T cells and APCs are separated from the apheresis product using countercurrent centrifugal elutriation and a monocyte rich fraction is collected.

Autologous T cell transplantation during immunotherapy.

Arm B:

Cell harvesting is performed as soon as possible.

Both Arm A and B:

Patients receive intravenous infusion of irradiated peptide-pulsed antigen presenting cell vaccination (APC) products as well as intramuscular injection of influenza vaccine on the same day.

Recombinant human IL-2 is administered within 4 hours of the peptide pulsed vaccine by continuous intravenous infusion for 4 days per week for 3 successive weeks.

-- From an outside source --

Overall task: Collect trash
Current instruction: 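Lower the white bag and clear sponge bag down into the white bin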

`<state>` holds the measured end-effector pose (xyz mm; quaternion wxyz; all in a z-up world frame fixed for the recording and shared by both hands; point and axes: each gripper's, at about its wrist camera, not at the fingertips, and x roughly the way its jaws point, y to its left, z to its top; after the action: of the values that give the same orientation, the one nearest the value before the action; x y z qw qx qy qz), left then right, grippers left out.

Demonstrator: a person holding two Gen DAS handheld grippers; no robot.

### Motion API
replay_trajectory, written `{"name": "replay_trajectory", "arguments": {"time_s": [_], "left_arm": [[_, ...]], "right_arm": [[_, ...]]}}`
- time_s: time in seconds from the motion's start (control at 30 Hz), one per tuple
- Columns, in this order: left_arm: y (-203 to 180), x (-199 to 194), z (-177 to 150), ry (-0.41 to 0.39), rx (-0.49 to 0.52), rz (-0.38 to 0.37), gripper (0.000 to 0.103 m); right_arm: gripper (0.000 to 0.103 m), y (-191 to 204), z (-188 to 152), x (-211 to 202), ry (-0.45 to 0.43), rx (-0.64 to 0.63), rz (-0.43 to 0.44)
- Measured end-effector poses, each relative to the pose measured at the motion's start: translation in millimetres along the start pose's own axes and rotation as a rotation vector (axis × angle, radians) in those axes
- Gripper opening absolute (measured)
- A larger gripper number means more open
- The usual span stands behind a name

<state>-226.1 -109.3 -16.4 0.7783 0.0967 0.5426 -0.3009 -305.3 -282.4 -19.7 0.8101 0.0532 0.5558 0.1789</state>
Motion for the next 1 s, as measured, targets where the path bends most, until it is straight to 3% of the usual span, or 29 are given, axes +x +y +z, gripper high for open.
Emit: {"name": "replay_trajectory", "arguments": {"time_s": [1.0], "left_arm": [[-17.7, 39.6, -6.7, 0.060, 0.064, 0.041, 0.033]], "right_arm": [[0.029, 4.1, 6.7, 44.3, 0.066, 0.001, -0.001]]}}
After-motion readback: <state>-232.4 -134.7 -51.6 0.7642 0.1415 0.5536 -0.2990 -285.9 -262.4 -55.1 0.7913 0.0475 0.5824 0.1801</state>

Primary toxic effect of this therapy is expected to be related to the IL-2 therapy. Patients with Grade 2 neurologic or cardiac or any Grade 3 or 4 toxic effects will discontinued IL-2 therapy. If toxic effect is not resolved in 72-hours, the patient may remain on study but will not receive any further IL-2.

Sponsoring Institute:

National Cancer Institute (NCI)

Recruitment Detail

Type: Follow-up Of Previously Enrolled Subjects Only

Gender: Male & Female

Referral Letter Required: Yes

Population Exclusion(s): None

Eligibility Criteria: This study is not currently recruiting new subjects. If you have questions about participating in a study, please contact the Patient Recruitment and Public Liaison Office, CC.

Special Instructions:

Many protocols are potentially hazardous, are intended only for use by clinical oncologists in carefully structured settings, and may not prove to be more effective than standard treatment. A responsible investigator associated with this protocol should be consulted before using this protocol. Dose and schedule modifications may be required for patients who develop gastrointestinal, hematologic, neurologic, and biochemical (renal, hepatic, etc.) and/or other abnormalities after the administration of therapy. Additionally, Federal regulations for the protection of human subjects require approval of clinical trials by your local Institutional Review Board.

Disease Category:

PROTICD

Keywords:

Rhabdomyosarcoma

Ewing's Sarcoma

Immunotherapy

Tumor Vaccine

Fusion Protein

Recruitment Keywords:

None

Conditions:

Ewing's Sarcoma

Rhabdomyosarcoma

Investigational Drug(s):

EF-1 Peptide

EF-2 Peptide

PXFK Peptide

E7 Peptide

IL-2

IL-4

Investigational Device(s):

None

Contacts:

This study is not currently recruiting new subjects. If you have questions about participating in a study, please contact the Patient Recruitment and Public Liaison Office, CC.

Citations:

Fusion of PAX3 to a member of the forkhead family of transcription factors in human alveolar rhabdomyosarcoma

The biochemistry and cell biology of antigen processing and presentation

Detection of (11;22)(q24;q12) translocation-bearing cells in the PBPC of patients Ewing's sarcoma family of tumors

• Questions about participating in a study, please contact the Patient Recruitment and Public Liaison Office, CC.
• Technical questions regarding the Clinical Center web site, please contact the Department of Networks and Applications, CC.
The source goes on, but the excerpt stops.